Hint: The degree of association is the fraction of the total number of molecules which combine to form a bigger molecule. For a general reaction, $\text{ nA }\rightleftharpoons \text{ (A}{{\text{)}}_{\text{n}}}\text{ }$ the number of effective moles is equal to the sum of the number of moles of the product and the reactant. The mean molar mass is equal to the calculated molar mass to the effective number of moles at equilibrium.

Complete Solution :
- There are many organic solutes which in non-aqueous solutions undergo association that is two or more molecules of the solute associated to form a bigger molecule. Thus, the number of effective molecules or particles decreases, and consequently the colligative properties are less than the calculated based on single molecules.
- Consider ammonia gas $\text{ }{{\text{N}}_{\text{2}}}\text{ }$ reacts with hydrogen gas $\text{ }{{\text{H}}_{\text{2}}}\text{ }$ to form an ammonia molecule $\text{ N}{{\text{H}}_{\text{3}}}\text{ }$ . Initially, at a time ‘0’ one mole of nitrogen gas reacts with 3 moles of hydrogen gas.at zero time no ammonia gas is formed.
- At the time $\text{ }{{\text{t}}_{\text{eq}}}\text{ }$ the $\text{ (1}-\text{x) }$ moles of nitrogen gas reacts with $\left( \text{3}-3\text{x} \right)\text{ }$ hydrogen gas and forms $\text{ 2x }$ moles of ammonia gas.
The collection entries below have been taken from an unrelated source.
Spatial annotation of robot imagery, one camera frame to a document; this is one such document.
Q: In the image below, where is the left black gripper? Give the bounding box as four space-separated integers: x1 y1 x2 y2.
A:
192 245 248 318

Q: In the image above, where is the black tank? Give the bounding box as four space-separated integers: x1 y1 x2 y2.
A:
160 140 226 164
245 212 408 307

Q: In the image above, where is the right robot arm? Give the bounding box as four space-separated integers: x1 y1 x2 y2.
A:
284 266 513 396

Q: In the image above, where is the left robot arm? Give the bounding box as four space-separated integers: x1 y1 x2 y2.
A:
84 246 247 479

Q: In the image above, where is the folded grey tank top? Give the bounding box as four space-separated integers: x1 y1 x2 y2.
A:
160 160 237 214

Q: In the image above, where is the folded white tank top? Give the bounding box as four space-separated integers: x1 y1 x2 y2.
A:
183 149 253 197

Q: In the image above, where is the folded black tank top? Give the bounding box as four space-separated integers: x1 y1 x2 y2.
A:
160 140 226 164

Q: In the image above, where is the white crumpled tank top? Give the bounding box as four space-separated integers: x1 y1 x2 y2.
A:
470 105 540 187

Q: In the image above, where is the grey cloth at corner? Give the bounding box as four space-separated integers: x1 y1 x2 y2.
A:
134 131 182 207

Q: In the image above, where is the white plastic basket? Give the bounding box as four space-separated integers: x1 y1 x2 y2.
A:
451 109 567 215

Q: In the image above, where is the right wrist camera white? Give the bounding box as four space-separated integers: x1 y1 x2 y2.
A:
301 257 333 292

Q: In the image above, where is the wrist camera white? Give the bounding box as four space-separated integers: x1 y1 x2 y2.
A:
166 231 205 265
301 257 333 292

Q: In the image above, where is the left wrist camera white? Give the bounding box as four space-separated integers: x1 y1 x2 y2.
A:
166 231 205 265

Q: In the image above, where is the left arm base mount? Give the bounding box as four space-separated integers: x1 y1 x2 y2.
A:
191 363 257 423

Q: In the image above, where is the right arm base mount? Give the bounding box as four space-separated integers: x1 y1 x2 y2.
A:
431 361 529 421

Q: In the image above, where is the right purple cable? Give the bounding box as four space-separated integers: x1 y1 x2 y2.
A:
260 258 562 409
The association reaction of ammonia is as shown below,
$\text{ }\begin{matrix}
   {} & {{\text{N}}_{\text{2}}}\text{(g)} & \text{+} & \text{2}{{\text{H}}_{\text{2}}}\text{(g)} & \rightleftharpoons & \text{2N}{{\text{H}}_{\text{3}}}\text{(g)} \\
   \text{t=0} & 1 & {} & 3 & {} & 0 \\
   \text{t=}{{\text{t}}_{\text{eq}}} & \left( 1-\text{x} \right) & {} & \left( 3-3\text{x} \right) & {} & 2\text{x} \\
\end{matrix}\text{ }$
Let x be the degree of association. Then,
The number of effective moles is equal to the sum of the moles of at the equilibrium .the number of effective moles are calculated as follows,
$\text{ The number of effective moles = }\left( 1-\text{x} \right)+\left( 3-3\text{x} \right)+2\text{x = 4}-2\text{x }$

- Since the colligative properties are proportional to the number of moles .therefore the mean molar mass of the mixture is equal to the ratio of the sum of normal molar mass to the total number of moles at equilibrium.it is denoted as,
$\text{ }\,\text{mean molar mass = }\dfrac{2x\times 17+\left( 3-3\text{x} \right)\times 2+\left( 1-\text{x} \right)\times 28}{\left( 4-2\text{x} \right)}\text{ }$
We are given the molar mass of the mixture as $\text{ }\dfrac{34}{3}\text{ g }$ . Let's calculate the value of ‘x’ which is the degree of association for the reaction.it is,
$\begin{align}
  & \text{ }\dfrac{34}{3}\text{ = }\dfrac{2\text{x}\times 17+\left( 3-3\text{x} \right)\times 2+\left( 1-\text{x} \right)\times 28}{\left( 4-2\text{x} \right)}\text{ } \\
 & \Rightarrow 34\times \left( 4-2\text{x} \right)\text{ = 3}\times \left( 2\text{x}\times 17+\left( 3-3\text{x} \right)\times 2+\left( 1-\text{x} \right)\times 28 \right) \\
 & \Rightarrow 136-68\text{x = 102x + 18x }-18\text{x + 84}-\text{84x} \\
 & \Rightarrow \text{ 68x = 34 } \\
 & \therefore \text{x = }\dfrac{\text{34}}{\text{68}}\text{ = 0}\text{.5 } \\
\end{align}$
Thus the degree of dissociation of $\text{ }{{\text{N}}_{\text{2}}}\text{ }$ is $\text{ 0}\text{.5 }$ .
So, the correct answer is “Option A”.

Note: Note that generally the association of molecules to form an associated molecule is written as $\text{ nA }\rightleftharpoons \text{ (A}{{\text{)}}_{\text{n}}}\text{ }$ where n is the number of molecules combining. Thus the number of moles of the associated molecule is generally written as $\text{ }\dfrac{\alpha }{n}\text{ }$ . Here association reaction results in one molecule only thus n are takes like 1.